I bought a 3/4" dia x 3 foot long white Delrin rod from Griangers for $7.50, they had it in stock. 

I finally got to use that scraper that came in my original tool kit that I'd never used before. It's a scraper with the tip shaped like this; /\ leaving a 60 degree cut on both sides.

I drilled a hole and put the delrin blank on my pen mandrel then just cut right in the middle of a 1.25" long blank, I cut right down to the mandrel with the scraper, parting off the pieces and leaving a nice 60 degree on both pieces. It took about 20 minutes to make these, including the drive over to Graingers.

About the same cost of ready made bushings, no shipping, and I have enough delrin rod left to make 28 more. :biggrin:

Tom


----------



## ALexG (May 13, 2013)

In my case I found out that when you put a little wax on the bushing in order to avoid the CA glue to stick on it, is common when everything is mounted on the mandrel, to spread some of the wax on the end of the blank so the first coat of CA does not stick completely, so I have to wipe thoroughly the ends before applying any CA, then when finish I use a sharp skew to cut the extra CA that overlapped on the bushings


----------



## MarkD (May 13, 2013)

I have had that problem before I started using Delrin finishing bushings. I expect the blank was glued to the bushing the what your seeing is a result of the blank breaking away from the bushing.


----------



## plano_harry (May 13, 2013)

Alan, your process is fine, but a couple of additions can help avoid this, assuming the ends are square.  If you can get the bushing eliminators, that will help a lot and may solve the problem.
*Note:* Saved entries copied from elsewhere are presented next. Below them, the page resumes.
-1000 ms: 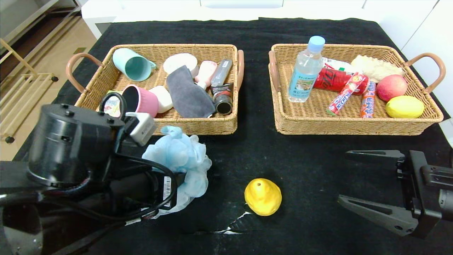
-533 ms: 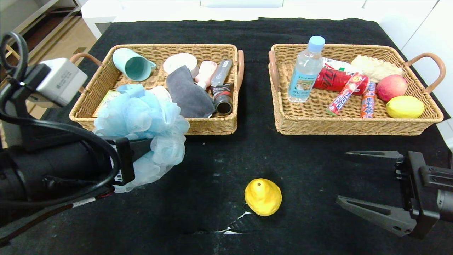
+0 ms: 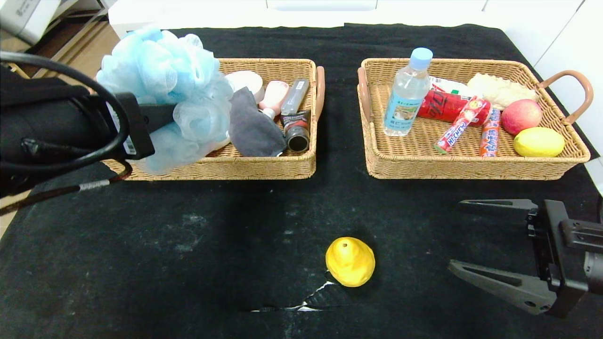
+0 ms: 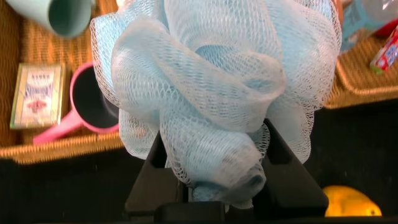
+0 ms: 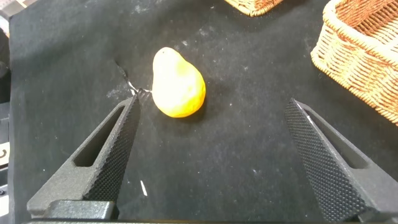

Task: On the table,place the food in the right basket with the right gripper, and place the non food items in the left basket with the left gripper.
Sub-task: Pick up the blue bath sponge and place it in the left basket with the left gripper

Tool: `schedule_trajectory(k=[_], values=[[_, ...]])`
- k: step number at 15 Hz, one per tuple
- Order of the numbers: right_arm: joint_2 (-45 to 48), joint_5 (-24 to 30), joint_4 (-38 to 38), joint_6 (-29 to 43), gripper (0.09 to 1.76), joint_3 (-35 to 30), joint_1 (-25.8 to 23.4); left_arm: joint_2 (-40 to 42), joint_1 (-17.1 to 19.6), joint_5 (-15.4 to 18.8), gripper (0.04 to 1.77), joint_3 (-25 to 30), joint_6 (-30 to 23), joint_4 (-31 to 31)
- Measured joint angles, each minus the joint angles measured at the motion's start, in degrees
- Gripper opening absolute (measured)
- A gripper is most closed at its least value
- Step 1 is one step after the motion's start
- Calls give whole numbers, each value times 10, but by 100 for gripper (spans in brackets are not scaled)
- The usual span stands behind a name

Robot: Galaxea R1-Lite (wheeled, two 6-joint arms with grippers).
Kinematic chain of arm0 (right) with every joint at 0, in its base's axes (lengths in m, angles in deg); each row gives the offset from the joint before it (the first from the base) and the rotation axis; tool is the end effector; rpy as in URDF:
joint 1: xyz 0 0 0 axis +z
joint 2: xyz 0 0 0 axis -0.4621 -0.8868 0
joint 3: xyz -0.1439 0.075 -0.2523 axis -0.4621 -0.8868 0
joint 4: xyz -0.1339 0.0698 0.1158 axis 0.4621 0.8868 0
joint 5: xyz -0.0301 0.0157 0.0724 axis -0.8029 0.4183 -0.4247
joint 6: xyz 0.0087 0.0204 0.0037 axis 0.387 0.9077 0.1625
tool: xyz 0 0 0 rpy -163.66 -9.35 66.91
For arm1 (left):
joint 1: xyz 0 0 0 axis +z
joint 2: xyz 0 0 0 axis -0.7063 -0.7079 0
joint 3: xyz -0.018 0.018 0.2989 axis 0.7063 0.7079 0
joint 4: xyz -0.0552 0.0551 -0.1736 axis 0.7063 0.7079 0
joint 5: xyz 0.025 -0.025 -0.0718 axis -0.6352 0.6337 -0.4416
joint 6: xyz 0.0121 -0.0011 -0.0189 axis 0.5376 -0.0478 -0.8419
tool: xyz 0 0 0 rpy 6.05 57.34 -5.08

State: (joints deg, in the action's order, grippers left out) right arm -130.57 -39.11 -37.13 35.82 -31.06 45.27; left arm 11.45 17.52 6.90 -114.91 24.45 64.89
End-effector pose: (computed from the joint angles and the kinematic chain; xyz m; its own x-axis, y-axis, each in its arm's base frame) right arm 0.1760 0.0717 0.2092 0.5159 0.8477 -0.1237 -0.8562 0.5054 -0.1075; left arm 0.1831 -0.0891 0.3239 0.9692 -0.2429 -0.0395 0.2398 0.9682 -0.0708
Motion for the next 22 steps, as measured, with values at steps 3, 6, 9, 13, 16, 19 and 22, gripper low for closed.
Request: schedule_trajectory(k=[3, 6, 9, 13, 16, 19, 22], values=[[6, 0, 0, 0, 171, -1, 0, -51, 32, 35, 47, -79, 16, 0], [18, 0, 0, 3, 171, -1, 0, -117, 44, 53, 28, -167, 40, 3], [26, 0, 0, 3, 171, -1, 5, -182, 45, 78, 25, -225, 88, 5], [35, 0, 1, 3, 171, -3, 10, -246, 37, 81, 24, -270, 125, -2], [38, 0, 1, 2, 171, -4, 11, -265, 24, 79, 37, -277, 126, -2], [41, 0, 1, 3, 171, -4, 11, -272, 19, 75, 79, -279, 126, -1], [43, 0, 1, 3, 171, -4, 11, -273, 17, 58, 108, -280, 126, 0]])
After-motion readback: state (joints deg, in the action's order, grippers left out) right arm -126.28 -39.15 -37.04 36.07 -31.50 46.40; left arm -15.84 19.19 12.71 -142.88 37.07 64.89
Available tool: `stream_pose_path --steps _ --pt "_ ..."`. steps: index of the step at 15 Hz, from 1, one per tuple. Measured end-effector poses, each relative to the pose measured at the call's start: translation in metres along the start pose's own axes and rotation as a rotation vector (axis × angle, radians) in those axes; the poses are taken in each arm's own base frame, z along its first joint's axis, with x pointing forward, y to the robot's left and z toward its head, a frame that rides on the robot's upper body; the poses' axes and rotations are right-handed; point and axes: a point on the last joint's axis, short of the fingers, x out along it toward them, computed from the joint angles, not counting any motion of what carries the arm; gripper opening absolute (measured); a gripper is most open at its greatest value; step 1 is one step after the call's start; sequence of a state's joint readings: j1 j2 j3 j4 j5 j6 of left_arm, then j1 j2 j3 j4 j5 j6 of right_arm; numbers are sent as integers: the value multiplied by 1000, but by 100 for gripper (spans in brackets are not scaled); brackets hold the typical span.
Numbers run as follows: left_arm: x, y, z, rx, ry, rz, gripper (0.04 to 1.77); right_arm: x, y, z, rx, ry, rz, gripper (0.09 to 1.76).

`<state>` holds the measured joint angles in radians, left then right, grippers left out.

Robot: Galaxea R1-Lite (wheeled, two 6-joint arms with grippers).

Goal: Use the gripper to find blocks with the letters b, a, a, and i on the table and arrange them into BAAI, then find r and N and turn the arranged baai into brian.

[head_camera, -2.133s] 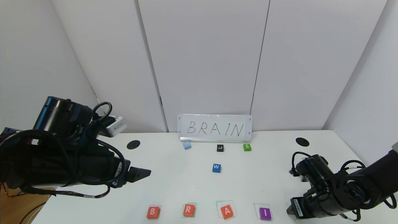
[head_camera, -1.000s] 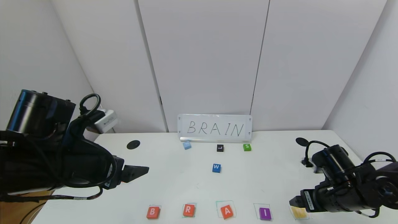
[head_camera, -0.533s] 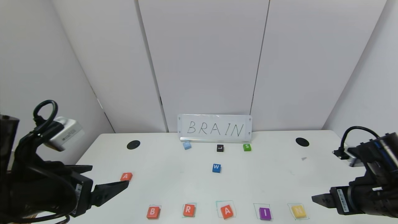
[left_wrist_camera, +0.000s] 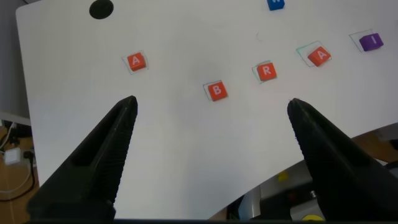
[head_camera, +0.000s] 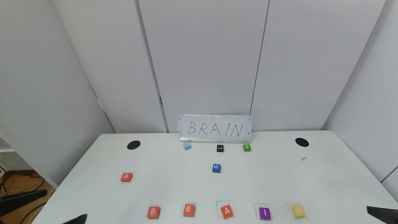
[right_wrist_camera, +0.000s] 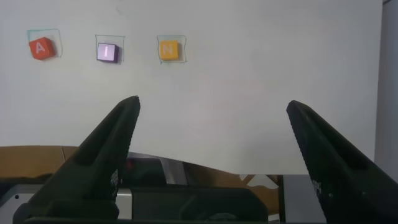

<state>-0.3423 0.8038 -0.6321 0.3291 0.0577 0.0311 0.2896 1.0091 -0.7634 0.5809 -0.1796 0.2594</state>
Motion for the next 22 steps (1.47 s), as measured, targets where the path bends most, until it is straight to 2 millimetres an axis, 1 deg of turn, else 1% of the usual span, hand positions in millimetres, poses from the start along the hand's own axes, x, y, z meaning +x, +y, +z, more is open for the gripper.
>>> stream_pose_path --steps 2,4,7,10,14,17,19,22 --pt "-16 3 -10 21 -26 60 172 -23 -8 -8 14 -60 -33 170" --pt "-29 5 -20 12 -46 116 172 -40 -15 -17 32 -133 -104 170" --pt "-45 3 -37 -8 -47 153 172 -54 -23 -32 54 -186 -153 170" --pt "-60 0 -50 -24 -67 185 172 -68 -31 -46 124 -238 -210 170" --pt "-74 -5 -69 -41 -77 217 172 -82 -36 -74 178 -293 -247 170" --pt "-80 -10 -82 -57 -88 241 172 -90 -38 -96 206 -337 -262 171" --pt "-82 -13 -91 -66 -89 244 172 -91 -38 -107 224 -366 -273 171" --pt "-86 -19 -104 -74 -108 246 172 -87 -38 -130 247 -395 -291 171"
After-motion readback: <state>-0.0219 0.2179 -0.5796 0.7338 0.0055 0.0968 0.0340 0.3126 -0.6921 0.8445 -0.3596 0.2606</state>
Until you get the eliminators, after sanding the bare wood, pull the tubes and put a drop of thin CA on a piece of glass or poly pen bag and just touch the tube ends to seal the end grain.  Ream the inside of the tubes to remove any excess glue.  Wax the metal bushings and put the tubes back on the lathe for your CA finish.  Hopefully the wax will avoid having to cut the glue bond.  After wet sanding and polishing, carefully sand the ends of the tubes square and flat by putting 400 grit on a smooth surface and making small circular motions.

Harry


----------



## CrimsonKeel (May 13, 2013)

Had this same thing happen a few times when i first started.  almost always it was because i had a small area of CA or wood that was not flush with the tube.  so when pressed the cap or clamp on the other end puts pressure on just that small area that is sticking out and breaks it there.


----------